**INSTRUCTIONS TO FOLLOW**
Locate the line that contains "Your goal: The". Reproduce it and all following lines up to the end of the material, exactly and with nothing added.
==*==
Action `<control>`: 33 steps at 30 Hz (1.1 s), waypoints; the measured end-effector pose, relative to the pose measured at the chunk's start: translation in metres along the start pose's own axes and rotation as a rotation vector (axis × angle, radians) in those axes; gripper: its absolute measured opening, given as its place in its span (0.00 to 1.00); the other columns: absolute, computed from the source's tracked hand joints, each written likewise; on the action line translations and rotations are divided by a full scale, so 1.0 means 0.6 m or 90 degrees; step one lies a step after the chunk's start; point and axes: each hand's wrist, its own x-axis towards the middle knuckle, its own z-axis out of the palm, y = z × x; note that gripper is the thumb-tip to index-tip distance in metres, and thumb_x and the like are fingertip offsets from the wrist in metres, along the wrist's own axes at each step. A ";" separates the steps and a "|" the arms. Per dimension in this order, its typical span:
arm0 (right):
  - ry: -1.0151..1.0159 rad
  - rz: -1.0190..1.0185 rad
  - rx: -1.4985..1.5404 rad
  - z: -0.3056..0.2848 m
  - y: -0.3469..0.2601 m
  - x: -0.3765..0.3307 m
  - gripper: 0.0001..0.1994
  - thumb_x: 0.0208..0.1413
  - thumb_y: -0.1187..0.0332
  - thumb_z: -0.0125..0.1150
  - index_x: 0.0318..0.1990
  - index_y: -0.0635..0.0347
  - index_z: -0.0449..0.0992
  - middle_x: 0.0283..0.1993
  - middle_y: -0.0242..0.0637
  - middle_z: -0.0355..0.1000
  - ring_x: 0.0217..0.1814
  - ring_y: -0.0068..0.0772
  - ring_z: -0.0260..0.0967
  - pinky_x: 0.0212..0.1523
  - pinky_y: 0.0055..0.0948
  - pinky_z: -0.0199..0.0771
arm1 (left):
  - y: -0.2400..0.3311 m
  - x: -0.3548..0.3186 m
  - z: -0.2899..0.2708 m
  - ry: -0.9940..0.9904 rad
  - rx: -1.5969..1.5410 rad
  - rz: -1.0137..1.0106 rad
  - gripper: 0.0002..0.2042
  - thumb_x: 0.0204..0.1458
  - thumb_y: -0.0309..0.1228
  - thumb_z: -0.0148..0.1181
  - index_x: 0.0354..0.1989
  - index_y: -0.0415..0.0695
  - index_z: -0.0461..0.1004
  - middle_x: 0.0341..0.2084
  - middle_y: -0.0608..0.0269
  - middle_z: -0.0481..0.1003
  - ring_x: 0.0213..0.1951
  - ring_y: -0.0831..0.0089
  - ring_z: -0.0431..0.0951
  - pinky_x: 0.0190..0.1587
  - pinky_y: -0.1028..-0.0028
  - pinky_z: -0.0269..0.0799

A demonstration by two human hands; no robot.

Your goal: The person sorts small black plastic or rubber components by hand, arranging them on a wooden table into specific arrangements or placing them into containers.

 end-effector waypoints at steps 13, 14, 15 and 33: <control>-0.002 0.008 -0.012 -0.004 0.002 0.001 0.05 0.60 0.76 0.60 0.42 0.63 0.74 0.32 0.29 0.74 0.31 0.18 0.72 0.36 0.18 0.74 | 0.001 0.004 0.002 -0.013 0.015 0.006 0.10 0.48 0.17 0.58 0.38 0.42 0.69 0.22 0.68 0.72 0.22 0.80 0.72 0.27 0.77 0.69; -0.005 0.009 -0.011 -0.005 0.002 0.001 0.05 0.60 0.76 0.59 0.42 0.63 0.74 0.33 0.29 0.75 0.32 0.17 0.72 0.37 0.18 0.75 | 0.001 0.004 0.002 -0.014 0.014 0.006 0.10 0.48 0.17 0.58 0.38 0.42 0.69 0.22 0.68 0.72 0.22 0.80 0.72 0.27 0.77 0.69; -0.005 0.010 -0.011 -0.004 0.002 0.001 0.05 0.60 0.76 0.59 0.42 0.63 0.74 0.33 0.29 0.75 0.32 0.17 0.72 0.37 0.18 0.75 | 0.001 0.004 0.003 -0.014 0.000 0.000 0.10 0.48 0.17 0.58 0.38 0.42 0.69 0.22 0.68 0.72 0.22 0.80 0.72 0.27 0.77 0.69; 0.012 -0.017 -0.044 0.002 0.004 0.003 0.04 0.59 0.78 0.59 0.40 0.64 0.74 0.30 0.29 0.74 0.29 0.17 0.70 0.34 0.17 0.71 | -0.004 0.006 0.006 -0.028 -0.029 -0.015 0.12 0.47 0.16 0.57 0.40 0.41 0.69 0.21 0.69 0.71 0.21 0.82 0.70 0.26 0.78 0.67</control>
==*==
**EXERCISE RESULT**
Your goal: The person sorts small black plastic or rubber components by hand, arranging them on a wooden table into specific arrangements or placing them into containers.

 end-effector waypoints at steps 13, 14, 15 and 33: <control>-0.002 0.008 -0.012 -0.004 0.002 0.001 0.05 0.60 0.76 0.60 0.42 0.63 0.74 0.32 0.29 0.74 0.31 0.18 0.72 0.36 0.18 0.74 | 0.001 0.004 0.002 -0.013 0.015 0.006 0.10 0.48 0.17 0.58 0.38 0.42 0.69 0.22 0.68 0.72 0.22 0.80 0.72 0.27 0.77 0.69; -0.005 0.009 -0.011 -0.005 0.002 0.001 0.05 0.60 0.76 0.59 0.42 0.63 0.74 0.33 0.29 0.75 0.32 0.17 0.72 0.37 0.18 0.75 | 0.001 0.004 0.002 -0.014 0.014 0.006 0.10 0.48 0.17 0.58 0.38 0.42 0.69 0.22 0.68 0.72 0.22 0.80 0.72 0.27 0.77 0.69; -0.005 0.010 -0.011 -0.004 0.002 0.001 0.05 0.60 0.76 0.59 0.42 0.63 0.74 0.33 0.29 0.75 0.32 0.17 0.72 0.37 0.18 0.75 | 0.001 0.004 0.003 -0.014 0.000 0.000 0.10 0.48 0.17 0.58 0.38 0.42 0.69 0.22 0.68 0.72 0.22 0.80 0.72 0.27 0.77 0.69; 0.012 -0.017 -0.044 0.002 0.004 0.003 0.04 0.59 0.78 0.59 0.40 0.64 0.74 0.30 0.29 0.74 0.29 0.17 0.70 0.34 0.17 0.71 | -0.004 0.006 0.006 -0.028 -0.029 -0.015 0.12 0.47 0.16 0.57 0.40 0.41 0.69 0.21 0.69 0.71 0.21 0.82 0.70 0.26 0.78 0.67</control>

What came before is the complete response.